### RECORDS FOR THIS EXERCISE
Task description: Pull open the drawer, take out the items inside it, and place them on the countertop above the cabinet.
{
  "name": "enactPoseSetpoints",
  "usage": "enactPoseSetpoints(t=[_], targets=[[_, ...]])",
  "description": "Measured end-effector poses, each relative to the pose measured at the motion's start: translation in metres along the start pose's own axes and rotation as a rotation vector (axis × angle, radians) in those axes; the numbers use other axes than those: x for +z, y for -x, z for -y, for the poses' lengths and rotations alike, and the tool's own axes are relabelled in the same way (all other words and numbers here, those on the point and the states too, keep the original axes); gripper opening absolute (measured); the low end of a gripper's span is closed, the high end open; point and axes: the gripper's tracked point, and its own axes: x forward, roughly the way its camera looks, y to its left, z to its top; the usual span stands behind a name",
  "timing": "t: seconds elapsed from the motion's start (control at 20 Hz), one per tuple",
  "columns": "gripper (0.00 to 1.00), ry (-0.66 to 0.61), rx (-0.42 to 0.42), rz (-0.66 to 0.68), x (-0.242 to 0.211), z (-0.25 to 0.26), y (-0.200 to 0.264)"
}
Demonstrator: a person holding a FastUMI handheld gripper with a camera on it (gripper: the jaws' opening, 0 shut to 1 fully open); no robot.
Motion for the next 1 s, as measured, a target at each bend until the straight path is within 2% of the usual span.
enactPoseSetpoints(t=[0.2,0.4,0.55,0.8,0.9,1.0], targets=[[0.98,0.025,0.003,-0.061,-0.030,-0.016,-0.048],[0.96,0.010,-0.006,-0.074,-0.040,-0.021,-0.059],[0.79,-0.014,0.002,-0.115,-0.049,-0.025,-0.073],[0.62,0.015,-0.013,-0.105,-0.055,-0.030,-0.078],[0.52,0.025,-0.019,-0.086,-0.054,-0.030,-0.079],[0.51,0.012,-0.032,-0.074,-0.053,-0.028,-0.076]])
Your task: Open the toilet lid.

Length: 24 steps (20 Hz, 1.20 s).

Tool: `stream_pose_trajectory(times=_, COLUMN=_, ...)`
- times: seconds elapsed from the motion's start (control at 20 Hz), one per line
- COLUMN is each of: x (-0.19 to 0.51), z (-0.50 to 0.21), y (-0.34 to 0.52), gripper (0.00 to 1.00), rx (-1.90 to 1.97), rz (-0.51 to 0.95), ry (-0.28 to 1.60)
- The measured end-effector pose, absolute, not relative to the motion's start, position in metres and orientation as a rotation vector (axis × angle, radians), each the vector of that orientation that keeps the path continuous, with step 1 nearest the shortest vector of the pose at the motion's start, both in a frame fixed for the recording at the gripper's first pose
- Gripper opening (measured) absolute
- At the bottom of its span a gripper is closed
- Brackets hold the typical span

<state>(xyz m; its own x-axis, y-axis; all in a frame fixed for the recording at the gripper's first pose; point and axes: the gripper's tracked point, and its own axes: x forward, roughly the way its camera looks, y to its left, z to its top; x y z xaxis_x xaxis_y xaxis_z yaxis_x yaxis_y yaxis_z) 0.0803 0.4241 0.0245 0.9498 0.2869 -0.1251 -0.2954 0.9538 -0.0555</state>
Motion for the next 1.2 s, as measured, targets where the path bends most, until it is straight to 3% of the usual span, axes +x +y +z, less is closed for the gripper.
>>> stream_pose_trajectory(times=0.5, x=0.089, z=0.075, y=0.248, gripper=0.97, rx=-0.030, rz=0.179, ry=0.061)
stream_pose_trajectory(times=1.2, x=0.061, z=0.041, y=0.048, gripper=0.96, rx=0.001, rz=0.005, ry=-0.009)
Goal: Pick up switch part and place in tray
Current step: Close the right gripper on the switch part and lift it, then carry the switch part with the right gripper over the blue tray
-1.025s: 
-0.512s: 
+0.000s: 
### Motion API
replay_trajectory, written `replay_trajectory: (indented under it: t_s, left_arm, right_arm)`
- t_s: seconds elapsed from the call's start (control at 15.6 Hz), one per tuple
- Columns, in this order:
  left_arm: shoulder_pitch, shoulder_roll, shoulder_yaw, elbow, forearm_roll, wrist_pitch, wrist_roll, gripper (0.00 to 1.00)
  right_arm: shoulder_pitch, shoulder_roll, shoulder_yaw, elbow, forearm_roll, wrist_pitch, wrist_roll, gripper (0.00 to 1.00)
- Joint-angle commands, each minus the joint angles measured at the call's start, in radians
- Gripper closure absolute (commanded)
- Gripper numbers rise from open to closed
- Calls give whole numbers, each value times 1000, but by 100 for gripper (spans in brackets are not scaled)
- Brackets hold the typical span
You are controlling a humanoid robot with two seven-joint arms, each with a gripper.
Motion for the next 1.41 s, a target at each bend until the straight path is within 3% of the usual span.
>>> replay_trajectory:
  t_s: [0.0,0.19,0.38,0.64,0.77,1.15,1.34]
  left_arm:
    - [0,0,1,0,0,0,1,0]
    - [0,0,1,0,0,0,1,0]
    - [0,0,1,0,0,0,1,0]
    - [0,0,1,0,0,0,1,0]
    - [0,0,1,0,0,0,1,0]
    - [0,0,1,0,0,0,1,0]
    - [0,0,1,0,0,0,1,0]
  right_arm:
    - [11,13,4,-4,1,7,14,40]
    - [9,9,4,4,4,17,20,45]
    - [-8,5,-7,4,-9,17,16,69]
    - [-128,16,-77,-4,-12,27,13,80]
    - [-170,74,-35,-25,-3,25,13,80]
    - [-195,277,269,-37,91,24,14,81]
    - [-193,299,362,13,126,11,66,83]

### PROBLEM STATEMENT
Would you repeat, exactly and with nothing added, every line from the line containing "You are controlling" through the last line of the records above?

### RESULT OF THE TASK
You are controlling a humanoid robot with two seven-joint arms, each with a gripper.
Motion for the next 1.41 s, a target at each bend until the straight path is within 3% of the usual span.
>>> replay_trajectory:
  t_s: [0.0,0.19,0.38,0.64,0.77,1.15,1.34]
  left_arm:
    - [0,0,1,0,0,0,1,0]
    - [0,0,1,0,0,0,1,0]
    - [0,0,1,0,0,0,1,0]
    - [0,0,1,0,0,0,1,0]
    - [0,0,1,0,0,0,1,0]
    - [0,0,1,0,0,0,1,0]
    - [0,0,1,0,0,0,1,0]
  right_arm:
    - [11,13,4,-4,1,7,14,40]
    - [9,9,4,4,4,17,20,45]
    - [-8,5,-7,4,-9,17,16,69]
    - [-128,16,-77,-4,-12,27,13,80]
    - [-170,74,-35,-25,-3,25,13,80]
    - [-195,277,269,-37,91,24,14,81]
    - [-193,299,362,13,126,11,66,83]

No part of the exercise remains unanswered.